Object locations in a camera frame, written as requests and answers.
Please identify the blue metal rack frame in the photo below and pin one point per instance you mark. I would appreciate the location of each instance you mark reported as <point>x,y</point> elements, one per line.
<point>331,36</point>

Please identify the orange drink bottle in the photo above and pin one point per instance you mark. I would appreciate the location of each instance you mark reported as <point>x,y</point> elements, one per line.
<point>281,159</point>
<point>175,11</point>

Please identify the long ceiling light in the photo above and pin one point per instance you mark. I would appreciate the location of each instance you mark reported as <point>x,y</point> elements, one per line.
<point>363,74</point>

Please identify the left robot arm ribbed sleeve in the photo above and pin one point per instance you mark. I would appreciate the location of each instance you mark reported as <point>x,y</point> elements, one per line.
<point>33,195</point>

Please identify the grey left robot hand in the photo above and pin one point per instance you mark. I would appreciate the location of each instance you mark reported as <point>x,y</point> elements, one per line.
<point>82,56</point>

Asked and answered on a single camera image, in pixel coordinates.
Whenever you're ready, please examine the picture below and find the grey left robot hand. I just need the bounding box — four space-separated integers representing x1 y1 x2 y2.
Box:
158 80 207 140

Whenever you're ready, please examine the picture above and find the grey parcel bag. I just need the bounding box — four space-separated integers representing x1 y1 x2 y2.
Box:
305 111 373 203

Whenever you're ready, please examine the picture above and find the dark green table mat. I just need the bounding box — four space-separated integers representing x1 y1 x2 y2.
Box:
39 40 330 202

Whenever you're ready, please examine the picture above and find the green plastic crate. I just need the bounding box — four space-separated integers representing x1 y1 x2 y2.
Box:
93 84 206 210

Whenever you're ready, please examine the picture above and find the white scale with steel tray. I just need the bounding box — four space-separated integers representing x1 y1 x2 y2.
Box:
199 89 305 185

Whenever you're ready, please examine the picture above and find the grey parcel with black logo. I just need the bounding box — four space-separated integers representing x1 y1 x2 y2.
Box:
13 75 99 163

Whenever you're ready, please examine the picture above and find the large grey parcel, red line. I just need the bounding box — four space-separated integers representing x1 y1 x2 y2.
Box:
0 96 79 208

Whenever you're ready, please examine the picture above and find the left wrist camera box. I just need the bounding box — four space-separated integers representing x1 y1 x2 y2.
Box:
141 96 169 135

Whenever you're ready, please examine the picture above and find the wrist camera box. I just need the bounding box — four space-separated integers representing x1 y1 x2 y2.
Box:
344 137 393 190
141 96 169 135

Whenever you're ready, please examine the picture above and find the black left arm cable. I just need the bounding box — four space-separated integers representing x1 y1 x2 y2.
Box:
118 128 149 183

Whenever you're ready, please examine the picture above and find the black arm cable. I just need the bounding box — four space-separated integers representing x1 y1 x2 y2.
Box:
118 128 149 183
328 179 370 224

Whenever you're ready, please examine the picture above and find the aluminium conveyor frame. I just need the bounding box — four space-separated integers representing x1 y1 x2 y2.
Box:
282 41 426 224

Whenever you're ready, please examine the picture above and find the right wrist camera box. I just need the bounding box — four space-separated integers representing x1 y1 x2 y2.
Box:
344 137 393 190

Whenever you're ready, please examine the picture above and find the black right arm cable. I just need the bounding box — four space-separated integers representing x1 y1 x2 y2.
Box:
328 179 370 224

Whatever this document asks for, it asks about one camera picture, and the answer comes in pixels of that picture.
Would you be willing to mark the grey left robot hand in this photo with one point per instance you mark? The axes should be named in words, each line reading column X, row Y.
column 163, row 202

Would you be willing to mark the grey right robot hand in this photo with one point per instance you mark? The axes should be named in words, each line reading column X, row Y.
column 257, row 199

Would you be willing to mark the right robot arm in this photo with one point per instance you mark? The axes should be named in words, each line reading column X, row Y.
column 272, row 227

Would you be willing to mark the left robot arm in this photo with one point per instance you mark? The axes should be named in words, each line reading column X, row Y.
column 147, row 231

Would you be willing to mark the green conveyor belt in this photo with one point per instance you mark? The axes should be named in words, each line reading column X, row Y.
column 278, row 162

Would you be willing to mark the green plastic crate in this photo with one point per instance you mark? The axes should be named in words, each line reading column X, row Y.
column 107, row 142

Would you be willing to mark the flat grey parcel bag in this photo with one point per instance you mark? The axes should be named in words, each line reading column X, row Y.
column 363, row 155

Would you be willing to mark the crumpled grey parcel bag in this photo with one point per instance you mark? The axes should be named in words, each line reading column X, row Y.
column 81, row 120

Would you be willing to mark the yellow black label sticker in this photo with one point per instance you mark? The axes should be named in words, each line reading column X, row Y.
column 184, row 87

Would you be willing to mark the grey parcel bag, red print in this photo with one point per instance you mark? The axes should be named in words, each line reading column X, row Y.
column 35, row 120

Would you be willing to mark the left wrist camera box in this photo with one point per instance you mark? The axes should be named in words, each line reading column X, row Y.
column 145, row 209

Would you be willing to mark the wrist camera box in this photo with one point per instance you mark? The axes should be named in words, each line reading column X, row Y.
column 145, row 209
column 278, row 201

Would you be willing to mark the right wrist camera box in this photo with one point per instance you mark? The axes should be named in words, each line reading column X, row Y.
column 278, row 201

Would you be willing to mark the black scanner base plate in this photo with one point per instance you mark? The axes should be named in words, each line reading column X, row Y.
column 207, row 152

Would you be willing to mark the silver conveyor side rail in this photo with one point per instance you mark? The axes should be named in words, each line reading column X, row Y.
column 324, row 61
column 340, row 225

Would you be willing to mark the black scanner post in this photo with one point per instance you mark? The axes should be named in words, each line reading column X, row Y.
· · · · ·
**EXERCISE BRIEF:** What you retype should run from the first line of the entries above through the line containing "<point>175,11</point>", exactly and in full.

**SOLUTION FOR THIS EXERCISE:**
Object locations in a camera frame, written as requests and answers.
Please identify the blue metal rack frame in the photo below and pin one point per instance you mark. I would appreciate the location of each instance you mark reported as <point>x,y</point> elements, one per line.
<point>331,36</point>

Please identify the orange drink bottle in the photo above and pin one point per instance you mark. I would appreciate the location of each instance you mark reported as <point>x,y</point> elements, one per line.
<point>281,159</point>
<point>175,11</point>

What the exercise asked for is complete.